The second redesign of the agency's own website — this time after the firm shed the LLL initials and rebranded as 'Life!'. Bigger type, more confident editorial pacing, and a clearer path through what the agency does: Home, Work, Servizi, Careers. Same client as the first redesign, just three years older and more comfortable being seen.
Roadhouse
Roadhouse is the American-themed steakhouse chain run by Cremonini Group — the largest casual-dining operator in Italy, with around 150 restaurants from Milan to the south. The site sits between brand storytelling and operational utility: it has to look like the room (warm, smoky, neon-lit) while letting people find their nearest restaurant, see the menu, and book a table without friction.
Sojasun
Sojasun is the French-born plant-based food brand — soya milks, desserts, and ready meals — distributed across Italy and southern Europe by Cooperlat.

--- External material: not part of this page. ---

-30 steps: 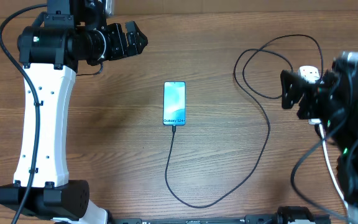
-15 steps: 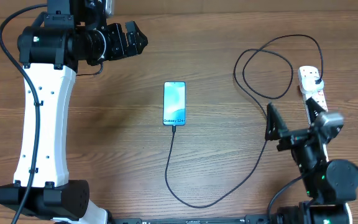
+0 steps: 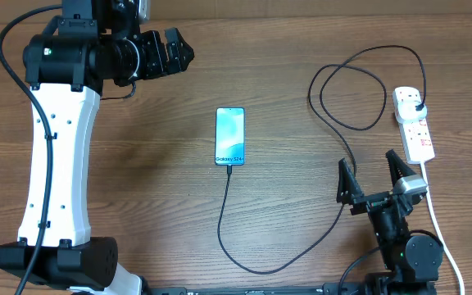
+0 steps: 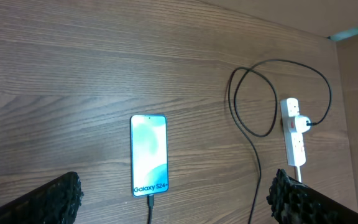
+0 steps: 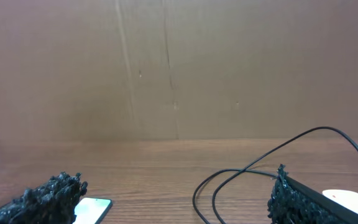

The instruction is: Plug charger to phone and switch on socket

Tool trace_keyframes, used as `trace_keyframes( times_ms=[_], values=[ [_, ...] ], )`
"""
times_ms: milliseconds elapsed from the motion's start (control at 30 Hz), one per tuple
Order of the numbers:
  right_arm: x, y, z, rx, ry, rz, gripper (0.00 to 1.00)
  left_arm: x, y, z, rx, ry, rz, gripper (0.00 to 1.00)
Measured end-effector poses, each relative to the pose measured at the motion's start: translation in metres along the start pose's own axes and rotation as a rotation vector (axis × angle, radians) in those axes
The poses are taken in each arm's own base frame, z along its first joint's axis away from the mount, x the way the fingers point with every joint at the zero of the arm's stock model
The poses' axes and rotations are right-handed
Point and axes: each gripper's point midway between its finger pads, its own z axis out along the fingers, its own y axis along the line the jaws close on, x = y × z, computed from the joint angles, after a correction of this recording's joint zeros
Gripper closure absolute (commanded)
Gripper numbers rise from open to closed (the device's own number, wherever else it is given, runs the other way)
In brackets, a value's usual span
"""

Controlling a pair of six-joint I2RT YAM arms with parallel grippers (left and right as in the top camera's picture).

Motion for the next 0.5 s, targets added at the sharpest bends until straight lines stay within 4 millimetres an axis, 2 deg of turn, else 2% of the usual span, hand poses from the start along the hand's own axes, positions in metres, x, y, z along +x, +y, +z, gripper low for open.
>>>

The Italian site had to do two things at once: sell the everyday products to mainstream supermarket shoppers, and tell the recipe-led, lifestyle story that pulls plant-based curious eaters into the brand.
Essse Caffè
Essse Caffè is the Bologna-based espresso roaster founded in 1979 — a third-generation family company that supplies bars, restaurants, and offices across Italy and exports to more than 50 countries, and that runs its own coffee-and-entrepreneurship academy. The site had to honour the heritage roaster story, sell the bean and the cup, and give the academy room to recruit — all responsively, on a single editorial spine.
Calavera
Calavera is an Italian restaurant trading on a Day-of-the-Dead, Mexican-inflected visual language — bold, graphic, and a long way from the trattoria template. The site had to read at a glance as a place worth booking on a Friday night, and hold up as the brand's main shop window for menu, location, and reservations.
Molino Spadoni
Molino Spadoni is the Romagna-based flour mill founded in 1921 — a fourth-generation family business that grew from a single mill into a national supplier of speciality flours, gluten-free ranges, and ready mixes sold to home bakers, pizzerias, and supermarkets across Italy. The site had to honour a hundred-year heritage while running as a working ecommerce — homepage, shop, product detail, cart and checkout — without making the brand feel either dusty or generic.

Giuso
Giuso is the Asti-based ingredient maker founded in 1919 — a hundred-year-old supplier of pastes, syrups, and toppings for gelato shops and pastry kitchens across Europe. Same shelf as MEC3, different temperament: a quieter, more provincial brand that sells on craft and longevity. The site had to wear that hundred-year heritage without slipping into nostalgia.

Pernigotti
Pernigotti is the Novi Ligure chocolatier founded in 1860 — the gianduja, the cremino, the chocolate eggs that turn up in every Italian household at Easter. The site had to honour 160 years of confectionery heritage and sell the everyday product, on desktop and on mobile, without burying either job under the other.
MEC3
MEC3 is one of Italy's largest manufacturers of ingredients for artisan gelato and pastry — pastes, variegates, and toppings sold to thousands of independent gelaterie across Europe. The brand sits in a category where the buyer is a craftsperson, not a consumer, so the visual language has to read as both industrial-grade and trustworthy on the lab bench.
Bahlsen
Bahlsen is the Hanover-based biscuit company founded in 1889 — the family business behind Leibniz, Choco Leibniz, and the bulk of the gold-foil tin you grew up seeing on the supermarket shelf at Christmas. The Italian site had to honour 130 years of brand equity (the typography, the gold, the German precision) while behaving like a modern editorial product catalogue rather than a corporate brochure.
Life, Longari & Loman
LLL — Life, Longari & Loman — was the original name of the Bologna agency I spent time inside as Art Director. This was the first of two website redesigns I led for the agency itself: an editorial site that told the firm's brand-story through the work, with a long-scroll case-study spine that doubled as the new business pitch. (The same agency rebranded later to 'Life!' — see the second redesign for that chapter.)